A recent study published in Circulation Heart Failure reports that a specific genetic variant may increase the risk of heart failure in children with myocarditis. The research found that 34.4% of children who developed dilated cardiomyopathy after experiencing myocarditis carried this gene variant, compared to just 6.3% among control children, a statistically significant difference.
Dilated cardiomyopathy occurs when the heart's main pumping chamber becomes enlarged and thin, potentially resulting in heart failure. Myocarditis, an inflammation of the heart muscle, is rare but has been identified as the leading cause of sudden death among people under 20 according to federal data.
Steven E. Lipshultz, MD, professor of pediatrics at the Jacobs School of Medicine and Biomedical Sciences at the University at Buffalo and corresponding author on the paper, said the findings suggest genetic testing could be valuable for all children presenting with myocarditis and cardiomyopathy. Children studied were part of the National Institutes of Health-funded Pediatric Cardiomyopathy Registry (PCMR), which Lipshultz leads.
"Historically and currently, we have always thought that particular infections lead to myocarditis with heart failure," says Lipshultz. "But many kids get infections and in fact, during the first year of life, infants get about 7 infections on average.
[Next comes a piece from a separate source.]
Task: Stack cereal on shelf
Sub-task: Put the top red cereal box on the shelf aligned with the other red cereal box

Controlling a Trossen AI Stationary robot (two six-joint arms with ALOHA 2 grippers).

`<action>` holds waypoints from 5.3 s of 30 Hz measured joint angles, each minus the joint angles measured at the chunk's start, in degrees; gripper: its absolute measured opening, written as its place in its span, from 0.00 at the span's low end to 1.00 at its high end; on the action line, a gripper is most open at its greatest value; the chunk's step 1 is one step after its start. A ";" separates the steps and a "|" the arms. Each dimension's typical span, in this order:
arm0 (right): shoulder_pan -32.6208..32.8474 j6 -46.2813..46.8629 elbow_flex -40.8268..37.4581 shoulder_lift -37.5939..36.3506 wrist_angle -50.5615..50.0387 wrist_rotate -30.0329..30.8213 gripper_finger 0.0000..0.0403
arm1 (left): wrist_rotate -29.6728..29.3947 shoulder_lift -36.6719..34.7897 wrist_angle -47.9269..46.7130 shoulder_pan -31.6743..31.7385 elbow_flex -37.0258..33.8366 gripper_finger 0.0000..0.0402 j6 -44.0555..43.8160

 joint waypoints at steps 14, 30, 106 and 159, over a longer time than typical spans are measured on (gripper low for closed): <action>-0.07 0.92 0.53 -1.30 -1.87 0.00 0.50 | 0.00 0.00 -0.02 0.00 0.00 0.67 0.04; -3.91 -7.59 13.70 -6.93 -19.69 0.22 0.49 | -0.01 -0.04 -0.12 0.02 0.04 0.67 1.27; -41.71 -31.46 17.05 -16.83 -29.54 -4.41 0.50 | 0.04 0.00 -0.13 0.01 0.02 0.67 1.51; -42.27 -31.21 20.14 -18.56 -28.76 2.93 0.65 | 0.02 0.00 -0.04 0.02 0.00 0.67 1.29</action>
Yet very few infants and children with infections are diagnosed with myocarditis and heart failure or sudden death."
Lipshultz has suspected an additional risk factor beyond infection alone for these severe outcomes. He noted previous research indicating that some families had genetic mutations impairing immune system protection against common viruses.
He explained his theory: "We previously found, with the help of data from the Centers for Disease Control, that some of these families had genetic mutations that made the immune systems of these children unable to protect them against common viruses."
Lipshultz describes a "double hit" model where one factor is a child’s inherited pathological cardiomyopathy mutation reducing cardiac reserve; a second factor is an infection triggering myocarditis.
"In the new study, we found that a statistically significantly greater proportion of children coming into children's hospitals and intensive care units for heart failure and new onset myocarditis had pathological cardiomyopathy gene mutations," says Lipshultz. "These mutations result in less cardiac reserve and a higher likelihood of heart failure than those with myocarditis without heart failure. So, it's very important to identify gene mutations in these patients when they are diagnosed."
He added that such mutations increase risks for recurrent episodes and sudden cardiac death, making affected patients candidates for implantable cardiac defibrillators.
The recommendation from Lipshultz is clear: "The bottom line for clinicians... if you don't look for pathologic genetic mutations, then you won't know if the patient is at higher risk for sudden death. But if you do look and you find concerning risk factors, you should act," he says.
This work was recognized as a “Top Pediatric Cardiology Research” award at last year's American Heart Association Scientific Sessions by first author Alicia Kamsheh, MD (Washington University School of Medicine). Stephanie Ware, MD, PhD (Indiana University School of Medicine) led genetics studies related to this research.
Researchers from several institutions collaborated on this project including Washington University School of Medicine; Indiana University School of Medicine; Cincinnati Children's Hospital; University of Cincinnati; Columbia University Medical Center; University of Tennessee Health Science Center; Le Bonheur Children's Hospital; Keck School of Medicine at USC; Children's Hospital Los Angeles; University of Utah; Primary Children's Hospital; Mount Sinai Kravis Children's Hospital; Icahn School of Medicine; Helen DeVos Children's Hospital and Boston Children's Hospital.
Danielle Dauphin Megie coordinated study efforts along with colleagues from UB Department of Pediatrics. Funding was provided by National Heart, Lung and Blood Institute PCMR and Pediatric Cardiomyopathy Genes study as well as support from organizations such as Children’s Cardiomyopathy Foundation, Kyle John Rymiszewski Foundation and Sofia’s Hope Inc.